#### [DIRECTIONS FOR THIS TASK]
Scan the lines below; pull out those with "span".

#### [DATA SHOWN]
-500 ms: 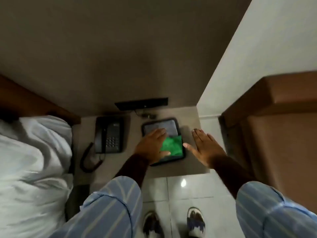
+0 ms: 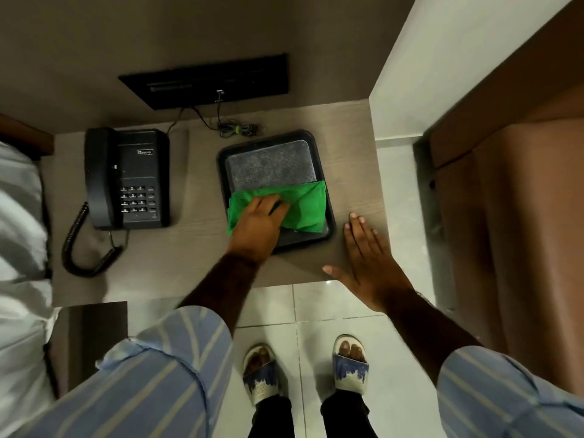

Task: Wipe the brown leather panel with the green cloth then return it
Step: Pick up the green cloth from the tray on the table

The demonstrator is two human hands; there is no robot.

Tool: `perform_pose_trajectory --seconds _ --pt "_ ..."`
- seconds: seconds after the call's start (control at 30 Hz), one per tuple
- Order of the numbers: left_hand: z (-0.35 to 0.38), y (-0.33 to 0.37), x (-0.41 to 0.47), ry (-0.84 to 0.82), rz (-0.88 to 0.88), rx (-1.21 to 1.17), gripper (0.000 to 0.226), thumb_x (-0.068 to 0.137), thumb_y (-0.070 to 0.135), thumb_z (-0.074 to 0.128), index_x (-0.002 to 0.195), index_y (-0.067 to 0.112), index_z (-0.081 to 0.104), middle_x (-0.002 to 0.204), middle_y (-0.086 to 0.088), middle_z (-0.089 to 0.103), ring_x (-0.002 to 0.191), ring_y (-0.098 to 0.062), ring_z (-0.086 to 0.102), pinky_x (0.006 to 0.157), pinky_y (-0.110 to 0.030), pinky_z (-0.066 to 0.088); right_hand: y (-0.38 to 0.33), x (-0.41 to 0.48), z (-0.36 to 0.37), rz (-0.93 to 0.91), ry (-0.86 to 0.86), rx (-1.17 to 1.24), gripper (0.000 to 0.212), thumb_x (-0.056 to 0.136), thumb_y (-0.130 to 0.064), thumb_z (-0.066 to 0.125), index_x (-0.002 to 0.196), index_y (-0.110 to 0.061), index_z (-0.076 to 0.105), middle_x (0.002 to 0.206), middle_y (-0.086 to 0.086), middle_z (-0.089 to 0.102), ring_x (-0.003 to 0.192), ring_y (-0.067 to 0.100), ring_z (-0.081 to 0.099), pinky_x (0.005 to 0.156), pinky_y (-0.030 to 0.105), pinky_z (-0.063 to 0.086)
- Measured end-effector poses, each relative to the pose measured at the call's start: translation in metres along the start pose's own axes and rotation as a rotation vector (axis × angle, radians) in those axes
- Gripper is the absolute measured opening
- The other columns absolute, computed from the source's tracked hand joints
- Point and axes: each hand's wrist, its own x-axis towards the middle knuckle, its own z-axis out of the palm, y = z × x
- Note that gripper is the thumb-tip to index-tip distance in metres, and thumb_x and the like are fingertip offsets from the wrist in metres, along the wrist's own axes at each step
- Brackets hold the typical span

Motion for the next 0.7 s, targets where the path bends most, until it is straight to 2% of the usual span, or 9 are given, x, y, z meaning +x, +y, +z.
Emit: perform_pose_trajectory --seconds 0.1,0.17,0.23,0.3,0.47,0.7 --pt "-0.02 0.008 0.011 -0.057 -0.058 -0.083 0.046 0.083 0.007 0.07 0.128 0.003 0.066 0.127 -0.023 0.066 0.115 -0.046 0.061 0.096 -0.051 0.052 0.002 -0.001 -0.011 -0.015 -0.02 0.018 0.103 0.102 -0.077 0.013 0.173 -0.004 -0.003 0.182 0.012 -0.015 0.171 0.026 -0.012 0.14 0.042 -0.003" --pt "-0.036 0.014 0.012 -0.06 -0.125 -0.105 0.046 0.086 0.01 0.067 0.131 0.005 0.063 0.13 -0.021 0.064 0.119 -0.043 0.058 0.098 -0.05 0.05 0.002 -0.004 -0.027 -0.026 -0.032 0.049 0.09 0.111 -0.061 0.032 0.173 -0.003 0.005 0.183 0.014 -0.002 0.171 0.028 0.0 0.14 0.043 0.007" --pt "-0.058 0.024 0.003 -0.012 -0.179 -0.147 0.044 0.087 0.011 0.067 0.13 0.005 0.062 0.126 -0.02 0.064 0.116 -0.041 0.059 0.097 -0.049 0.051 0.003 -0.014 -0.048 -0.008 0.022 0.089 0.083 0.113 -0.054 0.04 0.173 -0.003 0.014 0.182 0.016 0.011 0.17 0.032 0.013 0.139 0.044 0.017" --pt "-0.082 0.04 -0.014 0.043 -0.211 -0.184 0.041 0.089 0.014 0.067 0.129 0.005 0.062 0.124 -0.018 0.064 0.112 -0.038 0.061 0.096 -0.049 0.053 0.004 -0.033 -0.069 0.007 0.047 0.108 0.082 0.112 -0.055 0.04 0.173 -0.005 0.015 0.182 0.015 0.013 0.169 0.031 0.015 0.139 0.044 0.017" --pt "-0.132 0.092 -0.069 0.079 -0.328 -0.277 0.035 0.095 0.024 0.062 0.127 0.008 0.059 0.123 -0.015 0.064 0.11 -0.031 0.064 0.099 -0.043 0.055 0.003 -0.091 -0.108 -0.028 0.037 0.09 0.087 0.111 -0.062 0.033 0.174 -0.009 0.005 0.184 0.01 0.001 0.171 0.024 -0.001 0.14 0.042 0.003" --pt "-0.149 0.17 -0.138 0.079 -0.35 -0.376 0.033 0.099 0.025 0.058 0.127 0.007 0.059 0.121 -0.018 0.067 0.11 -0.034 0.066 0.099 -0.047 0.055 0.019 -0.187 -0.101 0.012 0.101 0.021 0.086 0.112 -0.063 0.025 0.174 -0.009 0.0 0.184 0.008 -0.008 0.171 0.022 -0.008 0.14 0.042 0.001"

#### [SOLUTION TO THIS TASK]
- Brackets hold the typical span
Motion for the next 0.7 s, targets where the path bends most, until it is straight to 2% of the usual span, or 9 are given, x, y, z meaning +x, +y, +z.

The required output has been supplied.